==== Listed records ====

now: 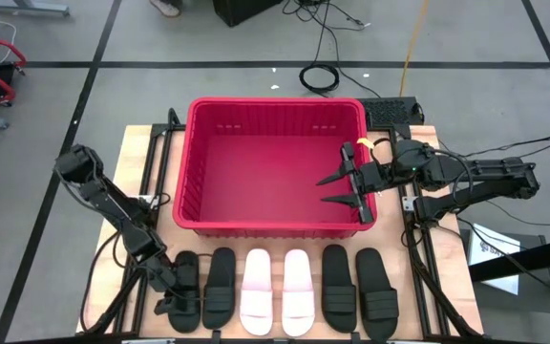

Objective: Pick and place slides into bin
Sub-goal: Put the left black slipper into the red bin

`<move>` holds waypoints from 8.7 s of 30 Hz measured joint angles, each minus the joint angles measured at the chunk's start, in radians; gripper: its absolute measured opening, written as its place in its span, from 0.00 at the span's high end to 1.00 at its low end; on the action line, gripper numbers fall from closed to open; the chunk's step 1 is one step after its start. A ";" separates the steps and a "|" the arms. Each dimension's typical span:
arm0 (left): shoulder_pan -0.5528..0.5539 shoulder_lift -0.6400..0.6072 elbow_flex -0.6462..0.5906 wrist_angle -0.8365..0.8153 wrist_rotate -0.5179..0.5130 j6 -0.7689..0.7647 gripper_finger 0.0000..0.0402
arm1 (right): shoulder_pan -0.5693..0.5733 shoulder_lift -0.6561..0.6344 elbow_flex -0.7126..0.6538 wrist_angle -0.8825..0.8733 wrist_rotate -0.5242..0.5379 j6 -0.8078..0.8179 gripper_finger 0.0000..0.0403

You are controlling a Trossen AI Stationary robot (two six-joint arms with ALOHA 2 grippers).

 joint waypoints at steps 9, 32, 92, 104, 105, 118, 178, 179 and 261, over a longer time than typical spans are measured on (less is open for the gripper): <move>0.030 0.000 0.000 0.000 0.000 0.039 0.55 | 0.000 0.000 0.000 -0.006 0.000 -0.001 0.62; 0.031 -0.001 0.000 0.033 0.024 0.112 0.95 | 0.000 0.000 0.000 -0.006 0.000 -0.002 0.62; 0.344 -0.148 0.675 -0.545 0.100 1.044 0.99 | -0.001 0.030 0.000 -0.008 0.000 -0.013 0.62; 0.575 -0.149 1.066 -1.121 0.095 1.180 0.99 | -0.001 0.078 0.000 -0.006 0.000 -0.036 0.62; 0.608 -0.149 1.077 -1.150 0.094 1.193 0.99 | -0.001 0.080 0.000 -0.006 0.000 -0.036 0.62; 1.021 -0.130 1.094 -1.362 0.178 1.411 0.97 | -0.001 0.082 0.000 -0.006 0.000 -0.036 0.62; 1.397 0.406 0.761 -1.412 0.467 1.775 0.96 | -0.001 0.108 0.000 -0.087 -0.003 -0.028 0.62; 1.398 0.406 0.746 -1.405 0.467 1.776 0.97 | -0.001 0.110 0.000 -0.087 -0.003 -0.028 0.62; 1.401 0.405 0.836 -1.373 0.174 1.640 0.51 | -0.001 0.136 0.000 -0.069 0.000 -0.031 0.62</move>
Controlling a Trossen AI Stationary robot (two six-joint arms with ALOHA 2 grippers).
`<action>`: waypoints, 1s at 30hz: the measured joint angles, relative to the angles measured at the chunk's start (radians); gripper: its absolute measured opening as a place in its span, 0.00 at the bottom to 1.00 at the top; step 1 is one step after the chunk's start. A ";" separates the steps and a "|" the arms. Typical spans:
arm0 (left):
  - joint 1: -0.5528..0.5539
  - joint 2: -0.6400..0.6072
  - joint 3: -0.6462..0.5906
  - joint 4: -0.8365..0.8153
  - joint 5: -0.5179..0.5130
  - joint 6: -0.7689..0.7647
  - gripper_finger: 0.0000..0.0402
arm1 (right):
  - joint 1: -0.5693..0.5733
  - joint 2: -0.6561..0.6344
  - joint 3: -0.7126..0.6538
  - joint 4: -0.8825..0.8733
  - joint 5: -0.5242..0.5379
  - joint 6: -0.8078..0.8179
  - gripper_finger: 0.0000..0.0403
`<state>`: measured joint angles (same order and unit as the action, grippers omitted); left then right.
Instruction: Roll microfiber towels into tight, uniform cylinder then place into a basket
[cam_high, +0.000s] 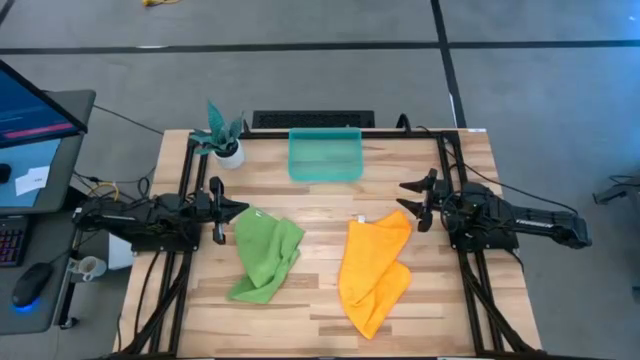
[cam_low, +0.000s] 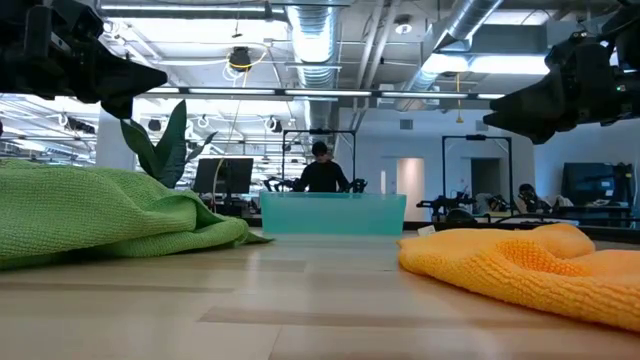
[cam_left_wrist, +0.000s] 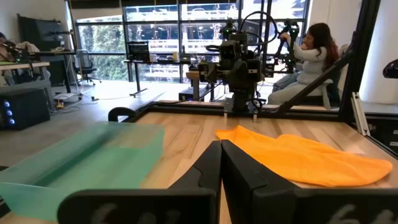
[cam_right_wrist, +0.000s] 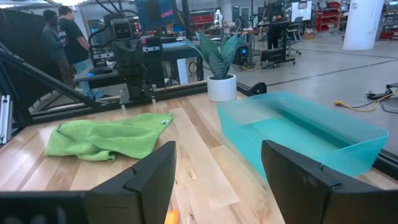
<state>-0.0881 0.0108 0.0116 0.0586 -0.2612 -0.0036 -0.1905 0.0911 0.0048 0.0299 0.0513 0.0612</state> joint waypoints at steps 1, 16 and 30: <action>0.000 0.000 0.000 0.000 0.000 0.000 0.00 | 0.000 0.000 0.000 0.000 0.000 0.000 0.65; 0.000 0.000 0.000 0.000 0.000 0.000 0.00 | 0.000 0.000 0.000 0.000 0.000 0.000 0.65; 0.000 0.000 0.000 0.000 0.000 0.000 0.00 | 0.000 0.000 0.000 0.000 0.000 0.000 0.65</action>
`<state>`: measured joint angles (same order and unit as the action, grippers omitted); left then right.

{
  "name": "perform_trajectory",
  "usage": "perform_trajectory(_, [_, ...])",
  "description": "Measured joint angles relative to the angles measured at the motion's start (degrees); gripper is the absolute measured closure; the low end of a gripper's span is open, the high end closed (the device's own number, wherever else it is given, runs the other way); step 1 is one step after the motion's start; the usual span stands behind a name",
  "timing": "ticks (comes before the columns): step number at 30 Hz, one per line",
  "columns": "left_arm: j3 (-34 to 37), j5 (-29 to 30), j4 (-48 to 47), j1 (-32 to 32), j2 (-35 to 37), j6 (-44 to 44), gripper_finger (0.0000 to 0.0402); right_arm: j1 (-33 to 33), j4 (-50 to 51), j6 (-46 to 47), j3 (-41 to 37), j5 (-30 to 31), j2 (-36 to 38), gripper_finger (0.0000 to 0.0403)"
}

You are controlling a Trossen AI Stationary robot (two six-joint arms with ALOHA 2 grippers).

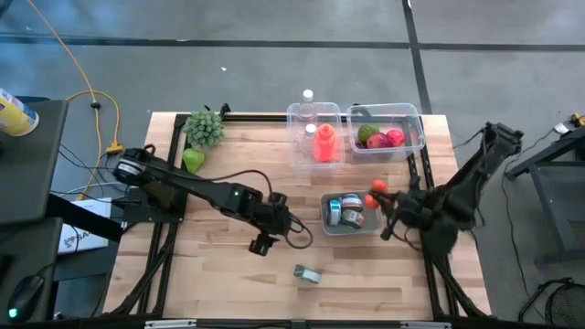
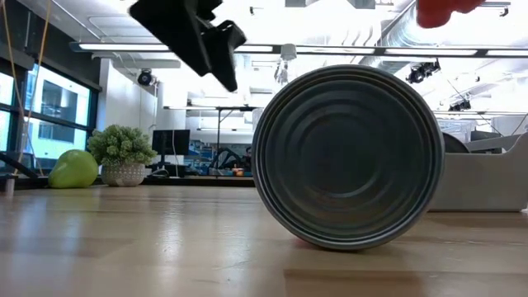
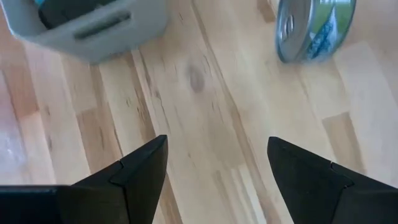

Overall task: Pick & Place Food Item
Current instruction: Put the tangerines into the right transparent bin

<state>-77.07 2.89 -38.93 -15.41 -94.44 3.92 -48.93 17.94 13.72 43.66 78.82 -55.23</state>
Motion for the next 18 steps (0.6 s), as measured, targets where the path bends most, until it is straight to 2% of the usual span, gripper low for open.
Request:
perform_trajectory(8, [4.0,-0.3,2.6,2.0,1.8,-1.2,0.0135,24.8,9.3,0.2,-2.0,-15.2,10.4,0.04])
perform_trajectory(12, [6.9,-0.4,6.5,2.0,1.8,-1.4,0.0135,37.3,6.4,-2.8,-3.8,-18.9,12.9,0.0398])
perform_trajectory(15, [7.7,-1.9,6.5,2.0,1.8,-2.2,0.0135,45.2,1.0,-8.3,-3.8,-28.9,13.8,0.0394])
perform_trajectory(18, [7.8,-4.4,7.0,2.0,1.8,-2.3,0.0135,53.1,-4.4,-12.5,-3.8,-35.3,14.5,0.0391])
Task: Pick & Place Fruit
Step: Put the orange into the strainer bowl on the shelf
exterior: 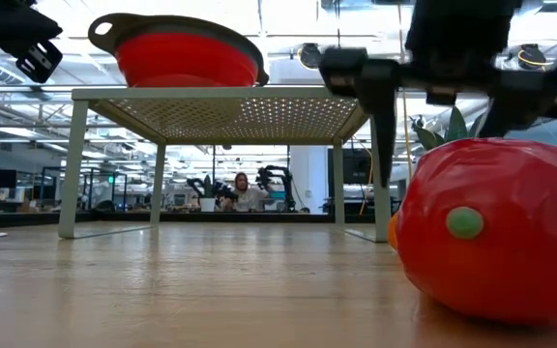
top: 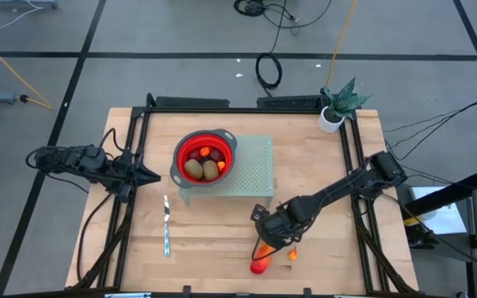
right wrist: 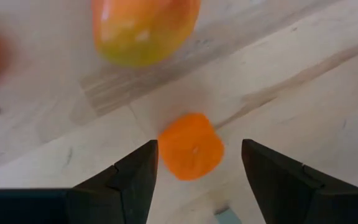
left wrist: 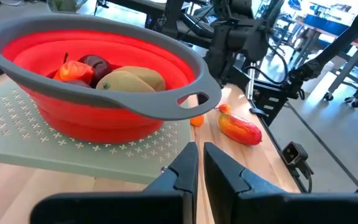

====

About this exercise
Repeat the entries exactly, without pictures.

Solution for this task
now: 

Objective: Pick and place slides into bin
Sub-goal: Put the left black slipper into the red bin

`<move>` holds waypoints from 8.7 s of 30 Hz measured joint angles, each minus the joint angles measured at the chunk's start, in radians; gripper: its absolute measured opening, written as its place in its span, from 0.00 at the span's high end to 1.00 at its low end; on the action line, gripper numbers fall from closed to open; the chunk's step 1 is one step after its start. A ";" separates the steps and a "|" the arms. Each dimension's typical span:
arm0 (left): shoulder_pan -0.5528..0.5539 shoulder_lift -0.6400..0.6072 elbow_flex -0.6462..0.5906 wrist_angle -0.8365..0.8153 wrist_rotate -0.5179..0.5130 j6 -0.7689..0.7647 gripper_finger 0.0000..0.0402
arm1 (right): shoulder_pan -0.5693..0.5733 shoulder_lift -0.6561..0.6344 elbow_flex -0.7126..0.6538 wrist_angle -0.8825..0.8733 wrist_rotate -0.5242..0.5379 j6 -0.8078..0.8179 gripper_finger 0.0000..0.0403

You are controlling a Trossen AI Stationary robot (two six-joint arms with ALOHA 2 grippers).

 joint waypoints at steps 9, 32, 92, 104, 105, 118, 178, 179 and 261, over a longer time than typical spans are measured on (less is open for the gripper): <move>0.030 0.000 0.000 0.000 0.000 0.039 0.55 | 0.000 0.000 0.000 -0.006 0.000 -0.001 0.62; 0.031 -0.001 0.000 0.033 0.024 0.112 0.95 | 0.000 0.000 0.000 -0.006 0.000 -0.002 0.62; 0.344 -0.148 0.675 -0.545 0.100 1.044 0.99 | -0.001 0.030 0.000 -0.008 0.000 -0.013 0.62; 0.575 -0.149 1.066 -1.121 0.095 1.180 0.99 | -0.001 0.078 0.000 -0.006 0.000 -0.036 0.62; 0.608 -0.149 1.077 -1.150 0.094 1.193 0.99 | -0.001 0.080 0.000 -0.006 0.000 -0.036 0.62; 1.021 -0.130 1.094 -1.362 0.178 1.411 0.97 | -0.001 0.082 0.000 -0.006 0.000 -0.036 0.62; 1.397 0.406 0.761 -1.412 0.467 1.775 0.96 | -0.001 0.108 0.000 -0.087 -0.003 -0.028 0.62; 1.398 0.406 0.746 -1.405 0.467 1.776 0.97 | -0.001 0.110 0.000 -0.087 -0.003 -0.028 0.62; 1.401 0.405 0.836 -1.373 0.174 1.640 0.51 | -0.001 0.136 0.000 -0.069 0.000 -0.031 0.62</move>
Controlling a Trossen AI Stationary robot (two six-joint arms with ALOHA 2 grippers).
`<action>`: waypoints, 1s at 30hz: the measured joint angles, relative to the angles measured at the chunk's start (radians); gripper: its absolute measured opening as a place in its span, 0.00 at the bottom to 1.00 at the top; step 1 is one step after the chunk's start. A ";" separates the steps and a "|" the arms. Typical spans:
arm0 (left):
  - joint 1: -0.5528..0.5539
  - joint 2: -0.6400..0.6072
  - joint 3: -0.6462..0.5906
  - joint 4: -0.8365..0.8153
  - joint 5: -0.5179..0.5130
  - joint 6: -0.7689..0.7647
  - gripper_finger: 0.0000..0.0402
arm1 (right):
  - joint 1: -0.5693..0.5733
  - joint 2: -0.6561..0.6344
  - joint 3: -0.7126..0.6538
  - joint 4: -0.8825..0.8733
  - joint 5: -0.5242..0.5379
  - joint 6: -0.8078..0.8179
  - gripper_finger: 0.0000..0.0403
`<state>`: measured joint angles (same order and unit as the action, grippers omitted); left then right.
Instruction: Roll microfiber towels into tight, uniform cylinder then place into a basket
[cam_high, +0.000s] 
[cam_low, +0.000s] 
[cam_left_wrist, +0.000s] 
[cam_right_wrist, +0.000s] 
<state>-0.0881 0.0108 0.0116 0.0586 -0.2612 -0.0036 -0.1905 0.0911 0.0048 0.0299 0.0513 0.0612</state> joint waypoints at steps 1, 16 and 30: <action>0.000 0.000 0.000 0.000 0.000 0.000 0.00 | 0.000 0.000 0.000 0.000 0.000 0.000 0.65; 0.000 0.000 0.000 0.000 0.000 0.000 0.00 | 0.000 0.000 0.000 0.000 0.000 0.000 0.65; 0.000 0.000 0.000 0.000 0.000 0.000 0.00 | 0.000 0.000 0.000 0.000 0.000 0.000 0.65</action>
`<state>`: measured joint angles (same order and unit as the action, grippers omitted); left then right.

{
  "name": "perform_trajectory",
  "usage": "perform_trajectory(_, [_, ...])",
  "description": "Measured joint angles relative to the angles measured at the motion's start (degrees); gripper is the absolute measured closure; the low end of a gripper's span is open, the high end closed (the device's own number, wherever else it is given, runs the other way); step 1 is one step after the motion's start; the usual span stands behind a name",
  "timing": "ticks (comes before the columns): step number at 30 Hz, one per line",
  "columns": "left_arm: j3 (-34 to 37), j5 (-29 to 30), j4 (-48 to 47), j1 (-32 to 32), j2 (-35 to 37), j6 (-44 to 44), gripper_finger (0.0000 to 0.0402); right_arm: j1 (-33 to 33), j4 (-50 to 51), j6 (-46 to 47), j3 (-41 to 37), j5 (-30 to 31), j2 (-36 to 38), gripper_finger (0.0000 to 0.0403)"
}

You are controlling a Trossen AI Stationary robot (two six-joint arms with ALOHA 2 grippers).


Overall task: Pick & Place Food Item
Current instruction: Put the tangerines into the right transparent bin

<state>-77.07 2.89 -38.93 -15.41 -94.44 3.92 -48.93 17.94 13.72 43.66 78.82 -55.23</state>
Motion for the next 18 steps (0.6 s), as measured, targets where the path bends most, until it is straight to 2% of the usual span, gripper low for open.
Request:
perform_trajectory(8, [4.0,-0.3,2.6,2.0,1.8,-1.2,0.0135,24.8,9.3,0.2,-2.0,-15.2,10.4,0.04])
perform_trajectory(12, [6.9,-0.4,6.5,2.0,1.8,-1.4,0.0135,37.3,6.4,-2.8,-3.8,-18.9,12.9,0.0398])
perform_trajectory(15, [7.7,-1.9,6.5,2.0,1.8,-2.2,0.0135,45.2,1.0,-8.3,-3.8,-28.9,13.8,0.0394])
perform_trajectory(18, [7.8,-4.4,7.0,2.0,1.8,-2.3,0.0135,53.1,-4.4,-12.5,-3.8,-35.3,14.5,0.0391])
Task: Pick & Place Fruit
Step: Put the orange into the strainer bowl on the shelf
exterior: 
top: 
right wrist: 
left wrist: 

The exercise asks for nothing more than this.